Yes man survived, and that is about all.
Man survived and built the wonders of the world, they developed things which we have no clue how to replicate today, and they developed those things which science couldn't even begin to exist without (Pythagorean Theorem for example). They developed beautiful art, wrote literature and built things that would be around for thousands of years after themselves, developed highly influential philosophical systems which we still use to this day, developed mathematics, they built huge empires, developed democracy, discovered the New World, etc.
In early history, man learned to build and use chariots. Several thousand years later, while those other fields held sway – those fields you declare that are so vastly more important than science – man progressed from chariots to stage coaches. Then science as a formal discipline came along, and within a century and a half hundreds of people at a time travel across oceans, in comfort 7 miles high at 40 times the speed of your old horse-drawn contrivances. Now because of science every generation generates more new knowledge than the entire previous 4 millennia.

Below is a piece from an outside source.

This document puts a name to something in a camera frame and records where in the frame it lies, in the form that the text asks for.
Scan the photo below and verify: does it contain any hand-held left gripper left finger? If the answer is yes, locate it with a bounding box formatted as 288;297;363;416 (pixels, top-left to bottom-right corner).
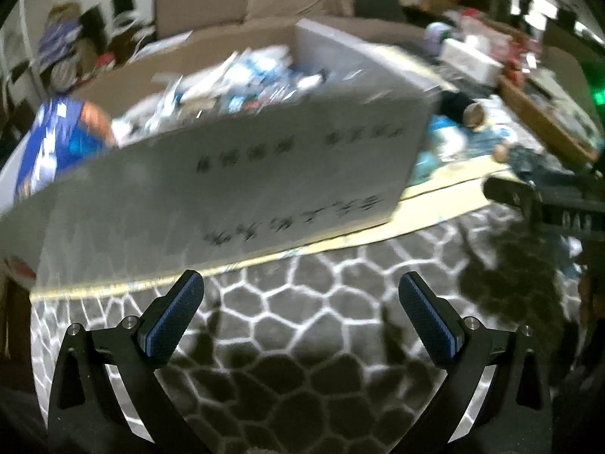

Yes, there has been a drastic increase in knowledge thanks to science and science has made our lives easier in several ways. But the knowledge acquired can't compare to the importance of the knowledge that earlier man possessed and developed, without which modern science couldn't even exist. Just because science has increased our knowledge quite a lot (for how much longer?) it still pales in comparison to the various non-scientific areas of knowledge I have presented to you.
Included in that is how to extend our knowledge of history back far beyond man’s arrival, and curing diseases that ravaged the world for centuries, and producing enough food for multitudes. Unimportant science.
There are educated guesses as to the history of the planet prior to man. They can't actually observe or test the past however, so the past isn't properly within the scientific realm. At best we can try to explain what in the past
might have produced the phenomenon we observe in the present. Though even if 100% science still pales in importance.
Science has cured diseases, it has also invented biological weapons and made old diseases stronger. Science might be able to produce food for everyone, but they still choose to let them starve (demonstrating once again that we need morality and not just science). Further, technology has also introduced new physical problems: greater % obesity of the population than any other population in the world at any previous point in history and physical problems produced through continued use of technology in the work place (carpal tunnel for example).
For all the comforts science can introduce into our lives, science cannot compare to the various non-scientific areas of knowledge I have presented to you. Scientism is the fairy tale.